Pelos crimes de trânsito – dirigir embriagado e racha – o réu foi condenado a 1 ano e 9 meses de detenção. O juiz também determinou que por 70 dias ele pague multa no valor de um trigésimo do salário mínimo vigente à época do crime – junho de 2010.

Anderson teve a CNH (Carteira Nacional de Habilitação) cassada e, portanto, perde o direito de dirigir pelo tempo de condenação. Em regime fechado o rapaz deve cumprir três quintos dos 17 anos, depois tem direito a progressão de pena. Ao fim do cumprimento desta pena, ele passa a pagar pelos crimes de trânsito.

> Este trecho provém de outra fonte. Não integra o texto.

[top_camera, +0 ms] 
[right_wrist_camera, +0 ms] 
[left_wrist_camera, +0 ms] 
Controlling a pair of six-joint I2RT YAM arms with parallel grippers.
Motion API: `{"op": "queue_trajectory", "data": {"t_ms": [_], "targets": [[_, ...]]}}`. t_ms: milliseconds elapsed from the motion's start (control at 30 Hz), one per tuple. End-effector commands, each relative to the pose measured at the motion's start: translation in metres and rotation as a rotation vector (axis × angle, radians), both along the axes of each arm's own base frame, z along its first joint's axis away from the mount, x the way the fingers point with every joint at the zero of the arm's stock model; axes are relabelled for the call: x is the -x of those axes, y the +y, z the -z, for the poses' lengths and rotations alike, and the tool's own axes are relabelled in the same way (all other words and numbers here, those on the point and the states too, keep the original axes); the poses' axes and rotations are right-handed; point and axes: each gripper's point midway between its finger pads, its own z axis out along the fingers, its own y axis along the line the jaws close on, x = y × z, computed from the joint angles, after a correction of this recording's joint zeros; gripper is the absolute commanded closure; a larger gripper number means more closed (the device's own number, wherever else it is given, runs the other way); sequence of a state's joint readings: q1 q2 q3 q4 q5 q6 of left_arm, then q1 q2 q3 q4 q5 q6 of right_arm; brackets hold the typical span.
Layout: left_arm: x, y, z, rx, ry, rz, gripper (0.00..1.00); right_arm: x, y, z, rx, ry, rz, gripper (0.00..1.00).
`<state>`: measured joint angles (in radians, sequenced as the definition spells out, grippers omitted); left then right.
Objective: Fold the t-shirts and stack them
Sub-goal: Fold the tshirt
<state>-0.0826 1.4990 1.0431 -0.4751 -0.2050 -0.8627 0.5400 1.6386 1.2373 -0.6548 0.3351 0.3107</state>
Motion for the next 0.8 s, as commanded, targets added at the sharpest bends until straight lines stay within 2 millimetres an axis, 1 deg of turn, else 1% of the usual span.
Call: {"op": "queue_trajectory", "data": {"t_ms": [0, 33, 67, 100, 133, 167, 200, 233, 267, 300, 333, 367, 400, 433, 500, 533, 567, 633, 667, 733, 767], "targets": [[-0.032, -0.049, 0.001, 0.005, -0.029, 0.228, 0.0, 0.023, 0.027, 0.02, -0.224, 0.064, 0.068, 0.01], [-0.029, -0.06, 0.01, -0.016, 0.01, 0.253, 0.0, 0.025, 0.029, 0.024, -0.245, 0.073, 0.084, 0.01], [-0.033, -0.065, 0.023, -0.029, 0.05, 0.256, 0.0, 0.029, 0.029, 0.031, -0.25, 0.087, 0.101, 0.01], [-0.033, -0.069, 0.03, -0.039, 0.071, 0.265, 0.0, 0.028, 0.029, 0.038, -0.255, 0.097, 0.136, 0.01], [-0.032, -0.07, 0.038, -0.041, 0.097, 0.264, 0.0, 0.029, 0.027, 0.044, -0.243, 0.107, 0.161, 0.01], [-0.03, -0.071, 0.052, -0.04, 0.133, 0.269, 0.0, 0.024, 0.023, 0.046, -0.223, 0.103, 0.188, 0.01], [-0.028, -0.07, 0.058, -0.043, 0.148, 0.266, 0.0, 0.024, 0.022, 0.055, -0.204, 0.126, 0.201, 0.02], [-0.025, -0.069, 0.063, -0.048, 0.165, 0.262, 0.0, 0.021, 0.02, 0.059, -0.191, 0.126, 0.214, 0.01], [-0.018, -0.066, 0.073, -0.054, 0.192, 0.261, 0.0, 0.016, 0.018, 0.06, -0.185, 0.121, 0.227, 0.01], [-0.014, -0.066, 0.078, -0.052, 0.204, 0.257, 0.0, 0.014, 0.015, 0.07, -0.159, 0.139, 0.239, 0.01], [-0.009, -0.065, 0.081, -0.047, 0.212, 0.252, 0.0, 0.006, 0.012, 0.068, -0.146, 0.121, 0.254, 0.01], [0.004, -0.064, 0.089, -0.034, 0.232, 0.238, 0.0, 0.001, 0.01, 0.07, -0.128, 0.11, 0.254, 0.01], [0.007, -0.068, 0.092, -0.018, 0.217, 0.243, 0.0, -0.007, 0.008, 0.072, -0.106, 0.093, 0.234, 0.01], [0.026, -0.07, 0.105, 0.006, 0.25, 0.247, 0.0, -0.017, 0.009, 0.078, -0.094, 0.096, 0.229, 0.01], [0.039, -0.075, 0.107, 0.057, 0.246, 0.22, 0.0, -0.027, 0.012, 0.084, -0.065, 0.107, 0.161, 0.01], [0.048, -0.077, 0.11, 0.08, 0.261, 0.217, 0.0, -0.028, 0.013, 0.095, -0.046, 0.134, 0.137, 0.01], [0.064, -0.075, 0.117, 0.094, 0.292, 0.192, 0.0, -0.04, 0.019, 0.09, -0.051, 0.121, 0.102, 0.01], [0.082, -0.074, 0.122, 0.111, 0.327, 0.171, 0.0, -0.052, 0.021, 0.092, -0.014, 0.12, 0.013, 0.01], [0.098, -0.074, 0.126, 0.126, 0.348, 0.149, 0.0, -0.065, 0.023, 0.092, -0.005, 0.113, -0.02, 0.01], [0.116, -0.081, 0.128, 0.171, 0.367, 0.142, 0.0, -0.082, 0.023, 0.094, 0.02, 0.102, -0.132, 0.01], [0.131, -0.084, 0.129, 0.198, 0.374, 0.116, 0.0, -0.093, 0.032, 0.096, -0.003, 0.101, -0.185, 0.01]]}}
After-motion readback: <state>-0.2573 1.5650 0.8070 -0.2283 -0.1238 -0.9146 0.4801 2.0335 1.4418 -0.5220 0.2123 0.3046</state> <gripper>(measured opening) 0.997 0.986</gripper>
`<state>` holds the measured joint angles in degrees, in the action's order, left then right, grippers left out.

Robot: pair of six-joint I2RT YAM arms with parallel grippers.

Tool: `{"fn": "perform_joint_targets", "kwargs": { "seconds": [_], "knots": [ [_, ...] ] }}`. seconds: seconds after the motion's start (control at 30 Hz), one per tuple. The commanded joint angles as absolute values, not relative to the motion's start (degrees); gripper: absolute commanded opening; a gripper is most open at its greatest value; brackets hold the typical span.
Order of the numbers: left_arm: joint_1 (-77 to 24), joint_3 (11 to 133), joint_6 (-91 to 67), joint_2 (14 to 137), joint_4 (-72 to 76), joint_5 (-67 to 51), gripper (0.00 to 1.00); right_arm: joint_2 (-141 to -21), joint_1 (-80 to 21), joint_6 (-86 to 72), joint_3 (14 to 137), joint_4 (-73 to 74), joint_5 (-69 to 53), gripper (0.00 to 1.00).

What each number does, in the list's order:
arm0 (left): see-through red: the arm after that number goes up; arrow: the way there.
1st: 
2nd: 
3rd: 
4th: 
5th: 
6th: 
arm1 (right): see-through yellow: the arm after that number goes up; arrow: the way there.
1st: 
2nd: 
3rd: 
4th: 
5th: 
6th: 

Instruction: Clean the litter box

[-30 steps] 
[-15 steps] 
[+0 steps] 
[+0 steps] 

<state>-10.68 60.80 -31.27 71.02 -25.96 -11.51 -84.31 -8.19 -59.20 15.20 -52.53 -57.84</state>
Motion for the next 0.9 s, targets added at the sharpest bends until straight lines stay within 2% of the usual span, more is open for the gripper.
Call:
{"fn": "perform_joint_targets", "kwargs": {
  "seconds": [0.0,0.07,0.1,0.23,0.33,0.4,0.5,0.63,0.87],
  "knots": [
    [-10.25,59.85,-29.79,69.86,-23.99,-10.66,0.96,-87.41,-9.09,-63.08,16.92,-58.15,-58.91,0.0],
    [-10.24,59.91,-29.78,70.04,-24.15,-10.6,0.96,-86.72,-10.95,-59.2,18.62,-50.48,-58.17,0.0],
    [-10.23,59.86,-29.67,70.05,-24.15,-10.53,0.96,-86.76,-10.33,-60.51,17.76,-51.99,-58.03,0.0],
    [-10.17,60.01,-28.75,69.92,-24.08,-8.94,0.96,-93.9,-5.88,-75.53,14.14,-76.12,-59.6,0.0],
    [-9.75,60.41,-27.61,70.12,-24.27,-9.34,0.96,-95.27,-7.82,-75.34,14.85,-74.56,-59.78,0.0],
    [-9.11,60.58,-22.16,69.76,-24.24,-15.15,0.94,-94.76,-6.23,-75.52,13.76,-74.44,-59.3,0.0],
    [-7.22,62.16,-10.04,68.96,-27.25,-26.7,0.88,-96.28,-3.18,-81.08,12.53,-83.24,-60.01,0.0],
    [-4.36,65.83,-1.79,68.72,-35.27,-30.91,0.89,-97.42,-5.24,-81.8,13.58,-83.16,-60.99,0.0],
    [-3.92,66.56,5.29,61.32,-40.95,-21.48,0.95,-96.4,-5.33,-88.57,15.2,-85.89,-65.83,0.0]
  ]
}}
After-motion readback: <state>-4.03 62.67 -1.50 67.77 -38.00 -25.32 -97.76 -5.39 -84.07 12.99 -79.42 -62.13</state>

Para o cálculo da sentença o juiz Aluízio Pereira dos Santos levou em consideração a “culpabilidade manifestamente reprovável” do réu; “personalidade destoante dos interesses da sociedade”.

“É uma pessoa que não vê limites em sua conduta”, disse o magistrado, acrescentando que os fatos demonstram total desarmonia com os interesses da sociedade.

Já Willian Jhony de Souza Ferreira, que no dia do crime participou do racha com Anderson, foi absolvido pelo crime de homicídio doloso e condenado apenas pelos crimes de embriaguez ao volante e racha.

Como a pena prevista é de 2 a 4 anos de prisão, Willian Jhony tem direito a suspensão condicional do processo. Caso consiga a suspensão, ele ficará obrigado a comparecer mensalmente ao Fórum para prestar informações pessoais como endereço, local de trabalho ou quaisquer informações determinadas pela justiça.

Para que Willian Jhony seja beneficiado com a suspensão do processo tem que haver parecer favorável do Ministério Público Estadual. O promotor pediu vistas do processo para avaliação e o juiz determinou prazo de cinco dias.

Entenda o caso - Na madrugada do dia 14 de julho de 2010, Anderson de Souza e Willian Jhonny disputavam racha na avenida Afonso Pena, sentido bairro-centro.

Anderson conduzia um Vectra à 110 quilômetros por hora e passou à frente de Willian, que dirigia um Fiat Uno.

No cruzamento com a rua José Antônio, o Vectra bateu no Celta que era conduzido por Mayana. Testemunhas afirmaram que o jovem “furou” o sinal vermelho.